My vote is
very nearly worthless. So is yours. And that’s a good thing.
The idea
that a single person is likely to ‘make a difference’ in an election would be a
seductive myth if it weren’t so obviously false, because the whole point of
democracy is that one person doesn’t make much difference. If you want power in
one person’s hands, you want a dictatorship.
I was
reminded of this by Michael Regnier, who writes:
voting in a General Election is not a powerful act. When I go to put an X on the ballot paper, it is not with a feeling of political influence coursing through my fingers and that stubby little pencil, it is more with a feeling like the one you get when you look at the picture made famous by Carl Sagan – the pale blue dot that is Earth, suspended in a sunbeam somewhere in the universe.

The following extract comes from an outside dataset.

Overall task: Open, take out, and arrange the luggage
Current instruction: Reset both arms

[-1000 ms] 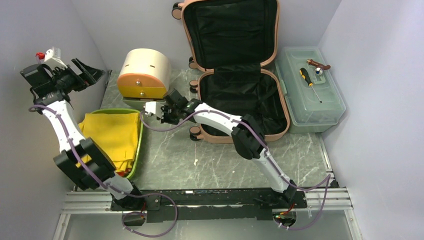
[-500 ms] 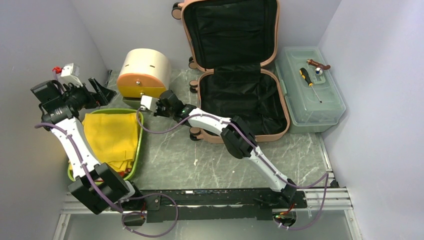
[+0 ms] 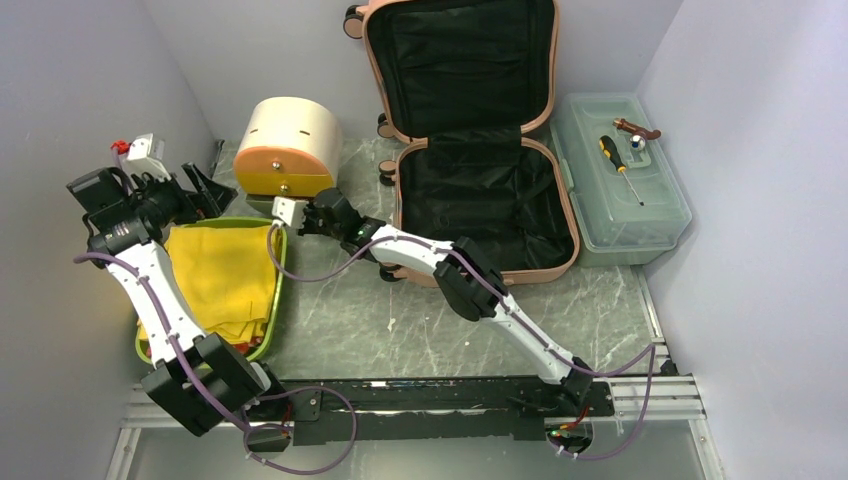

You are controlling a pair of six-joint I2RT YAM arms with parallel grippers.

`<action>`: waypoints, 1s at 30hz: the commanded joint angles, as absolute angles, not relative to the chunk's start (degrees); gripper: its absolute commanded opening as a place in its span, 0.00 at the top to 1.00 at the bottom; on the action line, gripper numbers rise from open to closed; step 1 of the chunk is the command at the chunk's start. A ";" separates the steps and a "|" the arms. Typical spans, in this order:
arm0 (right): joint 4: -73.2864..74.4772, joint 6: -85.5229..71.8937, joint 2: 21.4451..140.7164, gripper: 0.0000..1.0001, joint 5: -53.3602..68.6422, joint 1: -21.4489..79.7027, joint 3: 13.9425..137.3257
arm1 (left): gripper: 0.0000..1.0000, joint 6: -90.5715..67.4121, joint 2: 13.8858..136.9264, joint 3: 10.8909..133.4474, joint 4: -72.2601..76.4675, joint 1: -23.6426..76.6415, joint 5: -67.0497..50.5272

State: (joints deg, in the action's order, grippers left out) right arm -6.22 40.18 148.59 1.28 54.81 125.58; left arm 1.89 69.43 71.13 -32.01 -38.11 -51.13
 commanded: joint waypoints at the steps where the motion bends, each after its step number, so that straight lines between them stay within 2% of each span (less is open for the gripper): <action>1: -14.09 44.97 151.05 1.00 -3.50 54.76 127.87 | 0.01 3.81 67.50 71.10 -32.98 -38.21 -52.18; 13: -19.20 45.24 152.79 1.00 -3.13 54.67 129.40 | 0.01 3.11 67.33 70.85 -32.48 -38.21 -53.02; 24: -21.41 50.51 159.59 1.00 -7.07 54.50 137.65 | 0.01 3.27 67.23 70.94 -32.95 -38.17 -52.87; 27: -21.16 48.74 157.54 1.00 -5.31 54.40 135.01 | 0.01 2.83 67.32 71.01 -32.50 -38.22 -52.84; 30: -15.89 45.74 150.21 1.00 0.22 54.68 128.89 | 0.01 3.25 67.41 71.43 -32.57 -38.21 -52.78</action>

It’s famously humbling, but also rather thrilling, in a way, to be so insignificant!
I think
there is beauty in this. There’s something wonderful about the fact that on one
day, all the power of the state is smashed into millions of tiny pieces and given
back to its rightful owners. We each then take our own tiny piece of power and
put them together in the way we think best.
The result
can be disappointing – an awkward structure, designed by millions of people
with different priorities and different ideas. And once it’s built, chances are
that it’ll function in a way that no individual would have ideally wanted.
But
democracy has to be about more than elections. The way to make an election as
disappointing as possible is to treat it as an isolated act of individual
choice.
James Kirkup has a nice analogy:
democracy isn't a restaurant where every diner gets to order a la carte. It's a family where there's a row about what's for dinner, then one meal gets cooked for everyone: no one gets exactly what they want and everyone is a bit unhappy but eats it anyway.
A vote may
be individual but an election is collective. The better the conversation we
have before the decision, the better that decision will be. As Michael says:
to actually wield real democratic power, you must do more than cast a vote each time you are asked: you have to be active, engage with other voters, listen and argue with them, and perhaps compromise a little.
The
decision is collective. We’re not just making it each for ourselves; we’re
making it for each other.
Tomorrow I’ll
do my bit, my tiny little bit. It won’t mean much from a national point of view,
but it’ll mean a lot to me to be part of something big.